Wśród przeznaczonych na sprzedaż rzeczy, które świadczą o tym, że zmarły przywódca francuskich socjalistów był rozmiłowany w luksusie, są jedwabne garnitury, teczki z krokodylej skóry, firmowe kapelusze i inne nakrycia głowy.
Prowadzący aukcję mają nadzieję, że z 367 wystawianych przedmiotów uda im się sprzedać ok. 100 koszul i ok. 60 garniturów, a także wybrane podarunki od przywódców innych państw, w tym teczkę z krokodylej skóry od Fidela Castro.
Danielle Mitterrand na aukcję wystawia też własną garderobę. Jej celem jest zebranie do 100.000 euro na działalność charytatywną.
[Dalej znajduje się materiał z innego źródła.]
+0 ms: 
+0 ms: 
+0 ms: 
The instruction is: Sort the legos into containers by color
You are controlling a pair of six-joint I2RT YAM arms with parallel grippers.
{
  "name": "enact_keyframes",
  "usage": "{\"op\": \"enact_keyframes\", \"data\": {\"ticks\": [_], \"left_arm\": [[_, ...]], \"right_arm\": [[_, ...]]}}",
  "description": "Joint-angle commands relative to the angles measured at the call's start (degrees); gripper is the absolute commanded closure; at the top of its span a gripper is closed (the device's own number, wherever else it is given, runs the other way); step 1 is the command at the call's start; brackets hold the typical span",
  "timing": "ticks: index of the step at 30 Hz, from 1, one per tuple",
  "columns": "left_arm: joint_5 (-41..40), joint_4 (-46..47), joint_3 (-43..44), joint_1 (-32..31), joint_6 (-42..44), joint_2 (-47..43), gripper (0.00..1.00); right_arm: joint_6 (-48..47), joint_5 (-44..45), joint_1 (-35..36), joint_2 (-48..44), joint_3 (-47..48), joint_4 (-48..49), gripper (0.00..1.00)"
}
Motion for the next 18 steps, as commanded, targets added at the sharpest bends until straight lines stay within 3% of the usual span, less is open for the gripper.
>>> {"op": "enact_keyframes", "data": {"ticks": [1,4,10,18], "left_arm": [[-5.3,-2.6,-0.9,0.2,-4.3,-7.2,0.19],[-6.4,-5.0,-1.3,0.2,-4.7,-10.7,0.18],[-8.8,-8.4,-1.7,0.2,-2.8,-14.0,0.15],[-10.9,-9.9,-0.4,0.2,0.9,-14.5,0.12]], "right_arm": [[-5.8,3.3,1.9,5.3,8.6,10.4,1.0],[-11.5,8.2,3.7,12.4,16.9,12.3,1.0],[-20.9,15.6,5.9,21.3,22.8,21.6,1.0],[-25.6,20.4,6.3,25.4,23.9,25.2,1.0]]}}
Organizatorka aukcji Benedicte Blondeau-Wattel powiedziała agencji Reutera, że trudno ocenić, czy Mitterrand, który rządził Francją w latach 1981-1995, zgromadził więcej garderoby niż inni prezydenci Republiki, gdyż taka aukcja odbywa się po raz pierwszy.
Wartość większości przedmiotów waha się od 20 do 450 euro, a więc, jak mówią organizatorzy, wszyscy Francuzi, którzy kochali Mitterranda, będą mogli coś kupić.
Najdroższa rzecz to obciągnięty skórą neseser zawierający flakony perfum i olejków kąpielowych. Ten prezent, którego wartość oszacowano na 1.500 - 2.000 euro, prezydent Mitterrand dostał z Arabii Saudyjskiej.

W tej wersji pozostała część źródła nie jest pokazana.